No wonder, when Navratilova was asked about Hingis here, she said: 'I think it's too soon. I wouldn't do it with my 12-year-olds, put it that way. Even if they were good enough.'

Navratilova has spoken before of the perils of this trade in adolescents. To their credit, though, Hingis's attendants (not least her Czech mother, Melanie, a former professional) have not pushed her into one of the fast- breeder tennis academies in Florida, nor have they extinguished from her mind other distractions, other pleasures. Even the Swiss journalists here have been acting as minders. 'Please, just ask us if you want to know anything about her,' they implore.

Hingis is still wrigglingly shy. She also grins as she speaks. 'I still ski and swim and play soccer and go horseback riding,' she said through an interpreter, who also told us: 'There's no problem with Martina's schooling. She's a straight grade-A student.' Home is not some sinister glasshouse for precocious kids but a Swiss village in Sound of Music land.

Try telling it to the money men. Yesterday Hingis appeared on court wearing Tacchini clothing from neck to toes. Not that the firm has enticed her into a contractual arrangement. They merely 'donate' the gear, and have done so since she was eight, thus achieving a subtle form of entrapment that provides advertising without the taint of exploitation.

She is no android, no sour-faced extension of parental ambition. Hingis has clearly been taught the basics of deportment, but is fresh and natural in her movements.

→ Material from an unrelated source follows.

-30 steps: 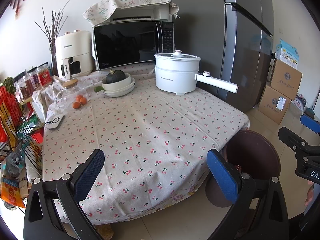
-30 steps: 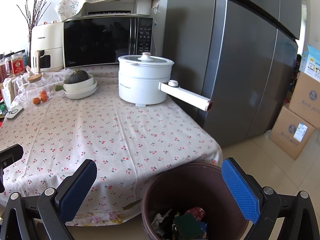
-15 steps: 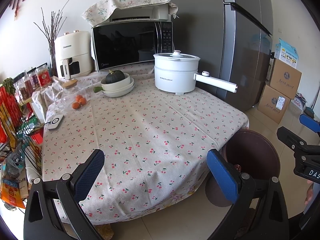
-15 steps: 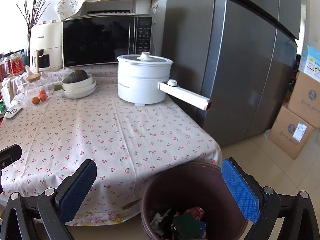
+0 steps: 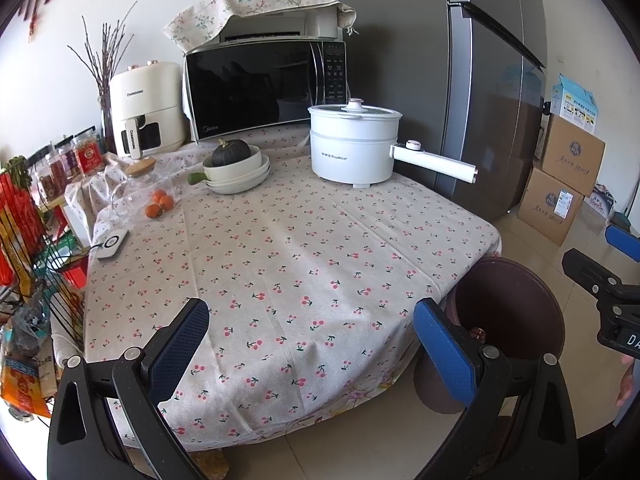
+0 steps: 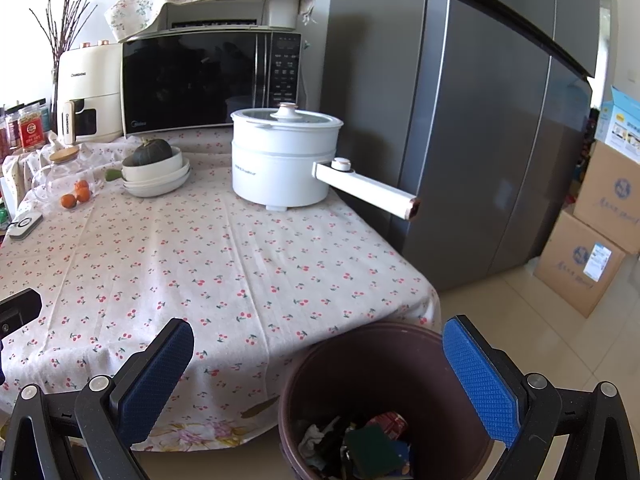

She is also pretty competitive, as she showed by fighting back from 3-1 down in the final set and bouncing her racket in self-admonishment when her concentration lapsed in the second set. Zuzana Nemsakova, whom she beat 6-1, 4-6, 6-4, was four years her senior and far taller and heavier, but still Hingis's superior shot placement saw her through.

And to think, Hingis had never even seen a grass court before she arrived here last week and is the youngest competitor of the entire Wimbledon fortnight. 'It's much more difficult here because everything happens so much faster,' she said. There was another problem. 'I wasn't able to get lunch before the match. It wasn't offered to me,' she said. 'I only had a banana to eat, and that's why I got tired at the end.'

When she is 14, Hingis will be able to play against 'the big girls', as she referred to them after the French Open. She wants to do it now, though oddly she does not talk of a career stretching into the thirtysomething territory of a Navratilova.

'She thinks maybe for a few years she would like to play on the circuit, but she dreams of having a nice house and one day some horses and maybe children,' the interpreter said. Dreams run on permanent fast-forward when you are this good, this young. Despite her name, it is not Navratilova but Seles who most inspires Hingis. She says she admires her 'strength and character', and adds, more touchingly: 'She just goes on court and wins and can go out and buy herself some nice new dresses. I'd like to do that, too.'

All this was said half an hour after the match had ended, but it was the moments immediately following her victory which yielded the most potent image of Hingis's wonderful but somehow troubling ascent. She had dabbed her smiling face again, picked up her bag, and steadied herself for the walk through the throng. Then she was led away by the hand.